Begin with a striking demonstration: drop a piece of magnesium into a blue copper(II) sulfate solution and watch the colour fade. Ask students what they think is happening, linking it to prior knowledge of oxidation‑reduction. Explain that today they will use this observation to master the reactivity series and learn the success criteria: accurately predict and justify displacement outcomes.

Lesson Structure:
  1. Do‑now (5'): Quick quiz on oxidation numbers and previous displacement examples.
  2. Mini‑lecture (10'): Introduce the reactivity series, ionisation energy, and standard electrode potentials.
  3. Demonstration (5'): Show Mg displacing Cu²⁺; discuss observations.
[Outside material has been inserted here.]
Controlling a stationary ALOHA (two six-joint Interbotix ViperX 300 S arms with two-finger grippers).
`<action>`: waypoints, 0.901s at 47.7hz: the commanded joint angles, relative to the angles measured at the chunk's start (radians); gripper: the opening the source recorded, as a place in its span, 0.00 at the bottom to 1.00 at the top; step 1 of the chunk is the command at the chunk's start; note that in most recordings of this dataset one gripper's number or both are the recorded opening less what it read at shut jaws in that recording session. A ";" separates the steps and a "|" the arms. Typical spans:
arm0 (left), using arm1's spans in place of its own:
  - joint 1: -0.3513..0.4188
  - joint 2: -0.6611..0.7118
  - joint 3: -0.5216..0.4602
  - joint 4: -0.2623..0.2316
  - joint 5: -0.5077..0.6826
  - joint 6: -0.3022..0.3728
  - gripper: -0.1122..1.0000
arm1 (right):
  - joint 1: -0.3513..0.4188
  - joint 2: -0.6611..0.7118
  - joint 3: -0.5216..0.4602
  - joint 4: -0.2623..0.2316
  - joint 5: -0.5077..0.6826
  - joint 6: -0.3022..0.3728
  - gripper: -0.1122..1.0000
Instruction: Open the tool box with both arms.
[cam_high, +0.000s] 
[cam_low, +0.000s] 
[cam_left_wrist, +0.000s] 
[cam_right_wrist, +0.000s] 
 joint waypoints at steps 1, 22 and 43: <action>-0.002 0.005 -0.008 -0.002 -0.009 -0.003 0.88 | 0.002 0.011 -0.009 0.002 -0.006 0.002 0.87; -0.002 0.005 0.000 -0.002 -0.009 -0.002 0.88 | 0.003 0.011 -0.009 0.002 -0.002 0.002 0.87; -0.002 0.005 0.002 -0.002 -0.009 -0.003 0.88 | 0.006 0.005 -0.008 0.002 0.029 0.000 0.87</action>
  4. Guided activity (15'): In pairs, students use the handout to predict outcomes for a set of metal‑ion combinations, recording reasoning.
  5. Lab stations (20'): Students perform the remaining metal‑ion reactions, note colour changes or precipitates, and compare with predictions.
  6. Plenary & exit ticket (5'): Whole‑class discussion of results, students write one correct prediction and one misconception on a slip.
Conclusion:

Summarise the order Mg > Zn > Fe > Cu > Ag and reinforce how electron loss drives displacement. Collect exit tickets to check understanding and assign homework: complete a worksheet that asks students to predict displacement in novel scenarios and explain the underlying electrode‑potential reasoning.